I wrote this on a whim when I lost power on my computer back in 2009. I'm still relatively new to the DDR world and have little knowledge of the other games and whatever story they have so this is kind of awkward for me. I think it reads like one of those movies based on video games where the characters don't even look like their in-game counterparts, hence the title. Still debating whether to continue the story, let alone take it in that direction.
This prologue takes place 4-5 years before the main story starts.
I don't want to be here.
The field baked under the red glare of the setting sun. Sweat gathered on Chordia's brow, her heart drummed like a bird wing, so fast she thought her whole body was shaking under its rhythm. Most of her audience would be too far away to notice, she reasoned, but the thought didn't calm her much. The whole day had been unusually hot even for the beginning of autumn, and the fire at the horizon made the wrath of the seething sun still apparent. The air that lay heavy, stagnant during the day now felt like weights in her lungs. The carefree sounds of the tail end of summer had silenced suddenly, save for a few distant blackbird trills.

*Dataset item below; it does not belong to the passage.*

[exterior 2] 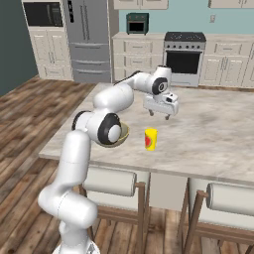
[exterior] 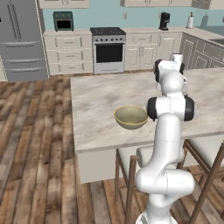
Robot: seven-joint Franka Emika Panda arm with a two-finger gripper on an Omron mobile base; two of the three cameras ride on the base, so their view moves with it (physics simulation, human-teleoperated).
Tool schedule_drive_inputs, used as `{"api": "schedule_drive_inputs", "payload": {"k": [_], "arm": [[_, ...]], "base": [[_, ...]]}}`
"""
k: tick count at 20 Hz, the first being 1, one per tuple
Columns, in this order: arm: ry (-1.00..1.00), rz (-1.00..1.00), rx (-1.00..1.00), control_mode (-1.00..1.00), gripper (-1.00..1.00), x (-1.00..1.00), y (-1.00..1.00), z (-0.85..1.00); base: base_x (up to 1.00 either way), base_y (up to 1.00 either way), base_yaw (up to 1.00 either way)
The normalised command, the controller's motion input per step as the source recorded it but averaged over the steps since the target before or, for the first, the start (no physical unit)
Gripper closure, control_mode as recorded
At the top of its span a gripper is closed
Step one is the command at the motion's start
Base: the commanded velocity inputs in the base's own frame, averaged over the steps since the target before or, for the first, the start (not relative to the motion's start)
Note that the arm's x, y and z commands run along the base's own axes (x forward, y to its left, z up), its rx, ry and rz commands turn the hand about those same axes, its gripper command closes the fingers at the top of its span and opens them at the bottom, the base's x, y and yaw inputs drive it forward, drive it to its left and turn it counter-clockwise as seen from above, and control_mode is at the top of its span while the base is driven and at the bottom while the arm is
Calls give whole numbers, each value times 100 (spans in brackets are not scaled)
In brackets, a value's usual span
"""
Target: Place the cup inside the bowl on the dining table and move the bowl to any counter.
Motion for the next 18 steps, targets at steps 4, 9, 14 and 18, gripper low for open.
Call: {"api": "schedule_drive_inputs", "payload": {"k": [4,9,14,18], "arm": [[0,0,0,-100,-100,0,0,-4],[0,0,1,-100,-100,-2,0,-1],[0,0,2,-100,-100,-4,0,-5],[0,0,2,-100,-100,-13,0,-6]], "base": [[0,0,0],[0,0,0],[0,0,0],[0,0,0]]}}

Chordia had performed for large audiences before, but until now she had never been able to see them. In an auditorium, the spotlights shone bright enough to block out even the closest row to the stage. Although most of the spectators here had their eyes averted to the flag above the scoreboard, she was the one they were paying attention to. Her stomach growled, loudly enough to make her hope the mic hadn't picked it up. Singing for crowds usually made her nervous to the point of nausea. Fortunately she had never suffered the humiliation of actually being sick onstage, but she had come close enough to sacrifice whatever meal came before the show. Still, the smoky smell of grilled corn and hotdogs wafted from behind the bleachers, and she was beginning to regret it.
Her voice rapped at the air, a cold start. She heard the flutter of her heart unseat the tone of her voice and fiercely steadied herself on the next note, carving out the national anthem with more agility and finesse. The start of the song had awakened her body, still her mind lay back in her stewing thoughts.

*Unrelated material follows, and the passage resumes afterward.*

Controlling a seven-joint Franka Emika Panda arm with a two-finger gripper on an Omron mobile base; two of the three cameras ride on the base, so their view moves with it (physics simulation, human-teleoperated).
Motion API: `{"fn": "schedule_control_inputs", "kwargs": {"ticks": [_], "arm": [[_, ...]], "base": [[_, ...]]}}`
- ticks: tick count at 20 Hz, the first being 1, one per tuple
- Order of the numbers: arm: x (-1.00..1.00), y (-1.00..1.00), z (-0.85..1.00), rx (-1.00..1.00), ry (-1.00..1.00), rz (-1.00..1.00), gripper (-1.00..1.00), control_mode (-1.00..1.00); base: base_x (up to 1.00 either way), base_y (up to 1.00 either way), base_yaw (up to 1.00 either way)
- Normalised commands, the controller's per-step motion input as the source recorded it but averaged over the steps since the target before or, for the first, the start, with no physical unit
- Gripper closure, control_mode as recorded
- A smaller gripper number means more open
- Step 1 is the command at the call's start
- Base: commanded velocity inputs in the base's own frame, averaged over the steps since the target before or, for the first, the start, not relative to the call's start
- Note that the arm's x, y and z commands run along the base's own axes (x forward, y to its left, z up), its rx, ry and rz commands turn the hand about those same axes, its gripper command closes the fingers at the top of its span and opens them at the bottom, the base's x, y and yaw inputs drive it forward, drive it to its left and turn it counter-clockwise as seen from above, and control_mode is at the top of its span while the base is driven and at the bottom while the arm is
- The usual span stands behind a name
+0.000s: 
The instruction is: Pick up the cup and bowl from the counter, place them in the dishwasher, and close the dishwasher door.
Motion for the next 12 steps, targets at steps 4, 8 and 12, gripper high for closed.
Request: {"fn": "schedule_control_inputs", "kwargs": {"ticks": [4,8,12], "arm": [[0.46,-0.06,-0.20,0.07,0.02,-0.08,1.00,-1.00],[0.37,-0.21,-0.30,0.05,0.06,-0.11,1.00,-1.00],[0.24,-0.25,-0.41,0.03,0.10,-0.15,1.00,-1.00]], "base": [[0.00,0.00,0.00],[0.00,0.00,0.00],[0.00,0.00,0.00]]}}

I really don't want to be here. It wasn't just this event. She wished she had never so much as attempted a vocal note, ever. She was well aware that there were many others that wanted to sing the anthem at homecoming. She picked out a few glaring faces in the crowd. It was Sonia that wanted her to be here, it was Sonia that pulled all the strings. Sonia was the only one who cheered Chordia's singing on, bordering the theatrical throes of fanaticism at times. She was a hard person to turn down. Even if one managed to get around her blinding enthusiasm and energy, she had such an innocent and fragile look about her Chordia was afraid of making her cry by turning her down. She suspected Sonia knew this and used it to her advantage, but only brought it up as a joke.

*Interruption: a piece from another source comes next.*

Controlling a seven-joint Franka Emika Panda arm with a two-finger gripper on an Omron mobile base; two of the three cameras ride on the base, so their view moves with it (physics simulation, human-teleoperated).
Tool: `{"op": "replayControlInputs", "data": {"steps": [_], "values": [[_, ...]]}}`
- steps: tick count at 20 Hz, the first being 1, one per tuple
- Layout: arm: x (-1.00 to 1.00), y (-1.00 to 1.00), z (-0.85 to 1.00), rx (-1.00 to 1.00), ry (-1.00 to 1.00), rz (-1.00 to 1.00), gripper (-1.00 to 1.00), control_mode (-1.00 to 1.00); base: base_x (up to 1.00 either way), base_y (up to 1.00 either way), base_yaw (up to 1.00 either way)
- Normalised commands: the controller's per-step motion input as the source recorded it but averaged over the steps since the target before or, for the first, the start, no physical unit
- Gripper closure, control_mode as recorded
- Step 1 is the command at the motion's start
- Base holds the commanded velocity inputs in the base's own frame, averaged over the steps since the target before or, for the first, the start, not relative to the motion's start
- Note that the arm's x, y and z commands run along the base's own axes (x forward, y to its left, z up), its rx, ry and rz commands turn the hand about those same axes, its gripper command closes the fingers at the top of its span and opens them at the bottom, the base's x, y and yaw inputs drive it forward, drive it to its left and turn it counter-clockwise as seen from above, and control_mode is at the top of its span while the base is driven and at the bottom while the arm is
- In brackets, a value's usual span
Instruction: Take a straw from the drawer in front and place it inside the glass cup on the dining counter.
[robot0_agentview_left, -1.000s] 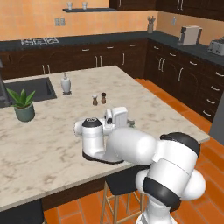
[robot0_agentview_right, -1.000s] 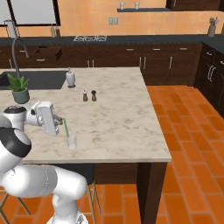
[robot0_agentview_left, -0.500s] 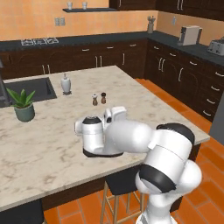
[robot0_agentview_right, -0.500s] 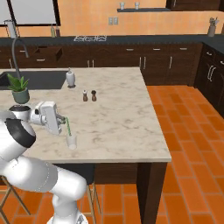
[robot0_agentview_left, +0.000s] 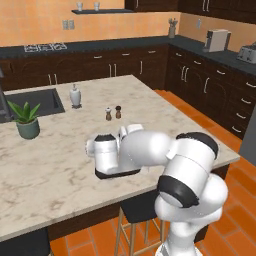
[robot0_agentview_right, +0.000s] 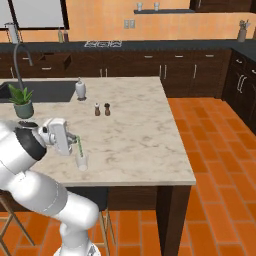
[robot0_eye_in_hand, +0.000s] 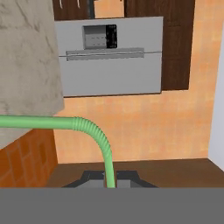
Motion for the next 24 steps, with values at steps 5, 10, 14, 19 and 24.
{"op": "replayControlInputs", "data": {"steps": [5,10,14,19,24], "values": [[0.19,0.0,-0.15,0.0,0.0,0.0,1.0,-1.0,0.0,0.0,0.0],[0.26,0.0,-0.18,0.0,0.0,0.0,1.0,-1.0,0.0,0.0,0.0],[-0.07,0.01,-0.1,0.0,0.0,0.0,1.0,-1.0,0.0,0.0,0.0],[-0.36,0.04,-0.18,0.0,0.0,0.0,1.0,-1.0,0.0,0.0,0.0],[-0.21,0.0,-0.05,0.0,0.0,0.0,-1.0,-1.0,0.0,0.0,0.0]]}}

Chordia reached the end of the anthem. She had never heard such reserved cheering before. It turned into a genuine, full-blown rave as the ball players took the field. She felt sunken, trying not to let it show until she was out of sight. By then she had brushed it off, replacing it with thoughts of a much anticipated burger.
Sonia and Cadence waved for her from the top of the bleachers. Sonia gave an miniature extra round of applause when she reached them. "Brilliant, like I was always saying," Sonia said smugly.
"Best version ever sung," Cadence said blandly.
Chordia took a huge bite out of her burger and heaved a long sigh. "I hope not. Then we really are a disgrace to our country like Mr. Copland says."
"OK, Mr. Copland would say that about all his classes whether you sang it nice or not," Sonia giggled. "Besides, listen to them all still cheering for you!"
Cadence's sleepy eyes peered over the top of her own burger. Her voice was blunt but sedate. "They're cheering for Root."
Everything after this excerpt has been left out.